What you have to do: Return every line from the one with "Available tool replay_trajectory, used" through the one with "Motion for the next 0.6", inclusive, exactly as it appears below.

Stored items:
- - - -
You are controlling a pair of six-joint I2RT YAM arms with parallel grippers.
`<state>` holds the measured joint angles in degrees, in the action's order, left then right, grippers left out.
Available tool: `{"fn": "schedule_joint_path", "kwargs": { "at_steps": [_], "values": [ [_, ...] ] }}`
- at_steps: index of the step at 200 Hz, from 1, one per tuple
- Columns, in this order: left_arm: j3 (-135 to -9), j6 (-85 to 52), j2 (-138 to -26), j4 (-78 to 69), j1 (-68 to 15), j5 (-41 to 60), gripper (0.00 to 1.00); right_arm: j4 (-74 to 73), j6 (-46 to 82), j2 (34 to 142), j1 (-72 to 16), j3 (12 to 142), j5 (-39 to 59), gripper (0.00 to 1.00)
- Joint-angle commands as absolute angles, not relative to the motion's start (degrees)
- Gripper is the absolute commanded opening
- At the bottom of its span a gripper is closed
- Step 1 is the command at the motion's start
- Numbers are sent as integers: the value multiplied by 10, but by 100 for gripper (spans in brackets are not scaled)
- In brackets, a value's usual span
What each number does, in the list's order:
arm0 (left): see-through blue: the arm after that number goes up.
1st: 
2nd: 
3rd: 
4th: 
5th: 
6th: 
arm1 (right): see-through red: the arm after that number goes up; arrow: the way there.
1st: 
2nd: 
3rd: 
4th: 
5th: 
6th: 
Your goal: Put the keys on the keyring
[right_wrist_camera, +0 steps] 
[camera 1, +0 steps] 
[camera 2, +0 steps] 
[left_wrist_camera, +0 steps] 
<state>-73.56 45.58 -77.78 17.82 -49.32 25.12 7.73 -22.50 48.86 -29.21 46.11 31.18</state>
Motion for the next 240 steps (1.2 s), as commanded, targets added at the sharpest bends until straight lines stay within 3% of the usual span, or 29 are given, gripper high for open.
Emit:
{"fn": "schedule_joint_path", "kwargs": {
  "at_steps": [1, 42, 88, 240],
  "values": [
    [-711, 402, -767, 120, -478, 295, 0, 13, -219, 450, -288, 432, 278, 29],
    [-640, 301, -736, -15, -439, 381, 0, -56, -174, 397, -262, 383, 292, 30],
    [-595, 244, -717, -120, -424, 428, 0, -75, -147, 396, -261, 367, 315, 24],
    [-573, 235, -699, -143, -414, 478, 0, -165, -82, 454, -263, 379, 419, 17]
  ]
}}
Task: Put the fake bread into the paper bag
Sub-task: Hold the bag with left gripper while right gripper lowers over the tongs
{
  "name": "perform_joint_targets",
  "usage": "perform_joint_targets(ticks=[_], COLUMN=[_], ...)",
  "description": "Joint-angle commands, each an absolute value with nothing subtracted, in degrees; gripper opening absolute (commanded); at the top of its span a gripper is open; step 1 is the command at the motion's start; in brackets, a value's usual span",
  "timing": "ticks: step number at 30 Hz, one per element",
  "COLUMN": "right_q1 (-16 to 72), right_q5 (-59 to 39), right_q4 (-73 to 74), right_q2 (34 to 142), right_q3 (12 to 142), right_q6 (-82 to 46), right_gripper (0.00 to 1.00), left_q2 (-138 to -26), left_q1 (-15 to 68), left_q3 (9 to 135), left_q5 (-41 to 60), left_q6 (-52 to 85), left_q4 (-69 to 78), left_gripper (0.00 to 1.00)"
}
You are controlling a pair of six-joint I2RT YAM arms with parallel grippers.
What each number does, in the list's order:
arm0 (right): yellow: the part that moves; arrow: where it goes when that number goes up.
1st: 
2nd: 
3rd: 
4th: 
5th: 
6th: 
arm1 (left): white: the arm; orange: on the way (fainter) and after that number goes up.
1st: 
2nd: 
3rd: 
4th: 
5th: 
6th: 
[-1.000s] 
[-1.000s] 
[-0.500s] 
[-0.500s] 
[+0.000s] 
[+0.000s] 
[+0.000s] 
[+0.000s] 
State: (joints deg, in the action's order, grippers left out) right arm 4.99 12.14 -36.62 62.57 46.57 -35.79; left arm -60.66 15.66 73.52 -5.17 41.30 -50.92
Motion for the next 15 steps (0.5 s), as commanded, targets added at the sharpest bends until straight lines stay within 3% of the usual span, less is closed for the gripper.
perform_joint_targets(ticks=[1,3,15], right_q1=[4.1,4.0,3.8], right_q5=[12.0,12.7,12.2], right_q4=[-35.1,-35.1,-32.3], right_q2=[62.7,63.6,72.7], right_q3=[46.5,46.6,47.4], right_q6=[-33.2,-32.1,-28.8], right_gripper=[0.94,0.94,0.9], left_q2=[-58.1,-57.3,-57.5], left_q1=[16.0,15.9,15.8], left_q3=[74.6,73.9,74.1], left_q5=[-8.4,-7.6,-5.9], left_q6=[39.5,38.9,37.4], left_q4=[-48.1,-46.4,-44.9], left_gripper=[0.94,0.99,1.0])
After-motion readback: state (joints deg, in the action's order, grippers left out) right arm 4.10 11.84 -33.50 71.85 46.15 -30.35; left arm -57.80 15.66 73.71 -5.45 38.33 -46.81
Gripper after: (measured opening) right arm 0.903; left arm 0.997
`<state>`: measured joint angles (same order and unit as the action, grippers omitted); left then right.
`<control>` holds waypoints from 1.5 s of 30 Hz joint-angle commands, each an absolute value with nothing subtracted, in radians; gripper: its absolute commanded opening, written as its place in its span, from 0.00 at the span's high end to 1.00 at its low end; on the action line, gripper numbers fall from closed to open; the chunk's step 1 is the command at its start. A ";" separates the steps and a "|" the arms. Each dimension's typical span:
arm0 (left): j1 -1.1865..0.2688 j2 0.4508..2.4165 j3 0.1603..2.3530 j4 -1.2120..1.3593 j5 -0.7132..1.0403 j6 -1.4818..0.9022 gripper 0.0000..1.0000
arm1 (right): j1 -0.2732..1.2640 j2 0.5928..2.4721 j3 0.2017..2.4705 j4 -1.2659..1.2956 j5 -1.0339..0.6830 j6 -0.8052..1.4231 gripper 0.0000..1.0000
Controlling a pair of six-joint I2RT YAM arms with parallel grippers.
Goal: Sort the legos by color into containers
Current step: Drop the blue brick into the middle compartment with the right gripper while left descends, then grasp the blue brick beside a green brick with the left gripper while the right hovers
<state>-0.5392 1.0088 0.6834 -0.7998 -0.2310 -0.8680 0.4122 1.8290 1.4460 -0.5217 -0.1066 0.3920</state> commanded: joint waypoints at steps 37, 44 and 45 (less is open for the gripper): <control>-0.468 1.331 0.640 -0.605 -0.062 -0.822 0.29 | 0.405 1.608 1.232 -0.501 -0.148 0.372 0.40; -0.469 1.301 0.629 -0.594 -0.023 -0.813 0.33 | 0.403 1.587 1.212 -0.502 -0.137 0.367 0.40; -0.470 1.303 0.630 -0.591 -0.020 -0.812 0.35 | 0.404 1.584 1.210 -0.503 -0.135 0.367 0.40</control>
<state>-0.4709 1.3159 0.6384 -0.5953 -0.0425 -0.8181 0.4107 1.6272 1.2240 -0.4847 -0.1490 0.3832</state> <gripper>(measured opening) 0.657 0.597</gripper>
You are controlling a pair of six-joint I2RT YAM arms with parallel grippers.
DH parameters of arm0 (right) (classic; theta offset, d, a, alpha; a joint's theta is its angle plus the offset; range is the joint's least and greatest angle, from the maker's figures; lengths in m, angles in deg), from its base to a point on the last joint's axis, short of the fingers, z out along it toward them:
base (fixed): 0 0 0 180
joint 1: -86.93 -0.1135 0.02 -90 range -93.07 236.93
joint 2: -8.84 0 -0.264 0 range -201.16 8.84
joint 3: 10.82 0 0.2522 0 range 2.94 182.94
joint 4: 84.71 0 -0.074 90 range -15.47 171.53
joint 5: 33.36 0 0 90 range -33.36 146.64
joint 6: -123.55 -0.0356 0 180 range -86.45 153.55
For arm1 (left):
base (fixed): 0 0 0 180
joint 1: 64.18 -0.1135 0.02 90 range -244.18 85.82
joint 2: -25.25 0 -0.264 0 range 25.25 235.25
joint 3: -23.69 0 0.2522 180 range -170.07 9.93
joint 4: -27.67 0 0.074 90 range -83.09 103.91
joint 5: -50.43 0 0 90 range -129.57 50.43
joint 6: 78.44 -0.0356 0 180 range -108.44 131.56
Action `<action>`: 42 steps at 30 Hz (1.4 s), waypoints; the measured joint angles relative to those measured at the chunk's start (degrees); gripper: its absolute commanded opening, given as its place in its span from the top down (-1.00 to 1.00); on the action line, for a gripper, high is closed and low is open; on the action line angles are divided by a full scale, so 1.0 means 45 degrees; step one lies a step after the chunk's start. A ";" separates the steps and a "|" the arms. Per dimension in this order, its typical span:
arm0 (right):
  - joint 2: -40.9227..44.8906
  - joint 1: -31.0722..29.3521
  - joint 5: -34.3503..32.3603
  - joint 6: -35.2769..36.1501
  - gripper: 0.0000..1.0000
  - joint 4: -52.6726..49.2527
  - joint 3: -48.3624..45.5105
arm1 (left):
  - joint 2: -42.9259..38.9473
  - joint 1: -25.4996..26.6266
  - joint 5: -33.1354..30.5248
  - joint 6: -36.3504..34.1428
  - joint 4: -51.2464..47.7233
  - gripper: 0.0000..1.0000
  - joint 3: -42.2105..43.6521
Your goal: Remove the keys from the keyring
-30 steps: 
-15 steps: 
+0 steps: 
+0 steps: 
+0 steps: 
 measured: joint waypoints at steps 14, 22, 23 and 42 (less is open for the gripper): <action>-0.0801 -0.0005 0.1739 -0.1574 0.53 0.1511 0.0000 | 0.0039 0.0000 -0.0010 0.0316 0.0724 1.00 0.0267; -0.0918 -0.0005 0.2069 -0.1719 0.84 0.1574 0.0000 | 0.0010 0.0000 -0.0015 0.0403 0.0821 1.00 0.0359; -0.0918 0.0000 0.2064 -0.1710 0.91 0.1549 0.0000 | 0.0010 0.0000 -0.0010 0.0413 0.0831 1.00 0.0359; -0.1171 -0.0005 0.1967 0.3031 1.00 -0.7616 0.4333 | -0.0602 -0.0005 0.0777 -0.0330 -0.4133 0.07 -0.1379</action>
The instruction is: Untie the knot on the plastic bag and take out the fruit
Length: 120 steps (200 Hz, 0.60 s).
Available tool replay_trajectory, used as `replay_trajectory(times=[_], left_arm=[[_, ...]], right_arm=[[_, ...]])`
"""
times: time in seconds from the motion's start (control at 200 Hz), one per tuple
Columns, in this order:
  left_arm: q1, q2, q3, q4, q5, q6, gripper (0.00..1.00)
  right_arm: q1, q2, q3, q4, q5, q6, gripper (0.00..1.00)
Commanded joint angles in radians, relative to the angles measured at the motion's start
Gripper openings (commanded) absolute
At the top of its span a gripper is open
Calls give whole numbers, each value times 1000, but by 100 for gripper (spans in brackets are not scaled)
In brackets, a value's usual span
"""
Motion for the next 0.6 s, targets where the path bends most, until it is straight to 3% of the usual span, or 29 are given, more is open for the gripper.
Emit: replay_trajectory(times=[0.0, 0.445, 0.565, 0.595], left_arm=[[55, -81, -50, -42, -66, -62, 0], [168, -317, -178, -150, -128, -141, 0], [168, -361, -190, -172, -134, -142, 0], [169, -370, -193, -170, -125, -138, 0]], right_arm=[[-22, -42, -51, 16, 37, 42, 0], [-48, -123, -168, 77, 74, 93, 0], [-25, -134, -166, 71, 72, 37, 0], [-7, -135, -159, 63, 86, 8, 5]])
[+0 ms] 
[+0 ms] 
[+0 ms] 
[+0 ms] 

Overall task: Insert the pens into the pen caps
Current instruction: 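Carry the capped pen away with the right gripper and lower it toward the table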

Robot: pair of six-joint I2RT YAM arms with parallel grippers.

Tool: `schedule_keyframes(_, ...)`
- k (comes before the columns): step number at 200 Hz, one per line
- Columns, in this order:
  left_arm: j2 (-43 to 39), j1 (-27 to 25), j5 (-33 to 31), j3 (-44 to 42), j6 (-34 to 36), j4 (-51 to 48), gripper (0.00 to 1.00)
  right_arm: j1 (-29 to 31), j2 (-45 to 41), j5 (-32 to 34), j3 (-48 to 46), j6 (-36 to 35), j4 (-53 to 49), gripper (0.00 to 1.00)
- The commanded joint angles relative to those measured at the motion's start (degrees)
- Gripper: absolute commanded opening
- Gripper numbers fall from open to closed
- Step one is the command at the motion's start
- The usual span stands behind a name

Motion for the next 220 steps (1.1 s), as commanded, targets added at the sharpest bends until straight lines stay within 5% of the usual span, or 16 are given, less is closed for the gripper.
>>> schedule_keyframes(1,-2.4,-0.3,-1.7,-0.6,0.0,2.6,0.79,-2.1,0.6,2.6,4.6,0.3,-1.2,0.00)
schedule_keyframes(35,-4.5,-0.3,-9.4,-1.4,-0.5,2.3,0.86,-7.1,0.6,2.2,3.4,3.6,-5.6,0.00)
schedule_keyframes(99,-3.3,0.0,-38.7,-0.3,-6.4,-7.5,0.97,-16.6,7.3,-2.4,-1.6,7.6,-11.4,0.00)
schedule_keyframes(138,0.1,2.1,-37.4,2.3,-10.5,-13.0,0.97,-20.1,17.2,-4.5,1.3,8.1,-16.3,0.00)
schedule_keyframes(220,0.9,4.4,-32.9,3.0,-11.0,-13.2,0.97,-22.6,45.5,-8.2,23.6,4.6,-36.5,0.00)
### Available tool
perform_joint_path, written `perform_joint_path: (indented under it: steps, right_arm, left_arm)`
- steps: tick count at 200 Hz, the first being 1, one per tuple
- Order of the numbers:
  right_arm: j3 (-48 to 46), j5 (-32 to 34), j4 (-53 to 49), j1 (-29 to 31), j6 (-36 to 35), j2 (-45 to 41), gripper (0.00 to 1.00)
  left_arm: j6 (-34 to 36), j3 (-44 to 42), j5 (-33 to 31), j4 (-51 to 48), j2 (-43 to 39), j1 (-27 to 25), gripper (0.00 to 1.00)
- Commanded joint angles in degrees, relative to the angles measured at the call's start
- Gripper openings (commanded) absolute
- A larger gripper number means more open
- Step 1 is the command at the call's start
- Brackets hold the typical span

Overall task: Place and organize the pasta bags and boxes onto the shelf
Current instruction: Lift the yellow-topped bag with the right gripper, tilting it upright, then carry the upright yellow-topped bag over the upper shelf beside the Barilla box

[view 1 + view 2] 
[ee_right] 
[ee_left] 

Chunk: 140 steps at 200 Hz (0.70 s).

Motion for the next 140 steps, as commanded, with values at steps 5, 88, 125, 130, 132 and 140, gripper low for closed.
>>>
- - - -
Solution for this exercise:
Available tool replay_trajectory, used as `replay_trajectory(times=[_], left_arm=[[_, ...]], right_arm=[[_, ...]])`
"""
times: time in seconds from the motion's start (control at 200 Hz), one per tuple
Columns, in this order:
  left_arm: q1, q2, q3, q4, q5, q6, gripper (0.00..1.00)
  right_arm: q1, q2, q3, q4, q5, q6, gripper (0.00..1.00)
Commanded joint angles in radians, relative to the angles measured at the motion's start
Gripper openings (commanded) absolute
At the top of its span a gripper is open
Calls give whole numbers, each value times 1000, but by 100 for gripper (spans in brackets are not scaled)
In brackets, a value's usual span
"""
Motion for the next 0.6 s, targets where the path bends most, until it is straight to 3% of the usual span, or 29 are given, more is open for the gripper.

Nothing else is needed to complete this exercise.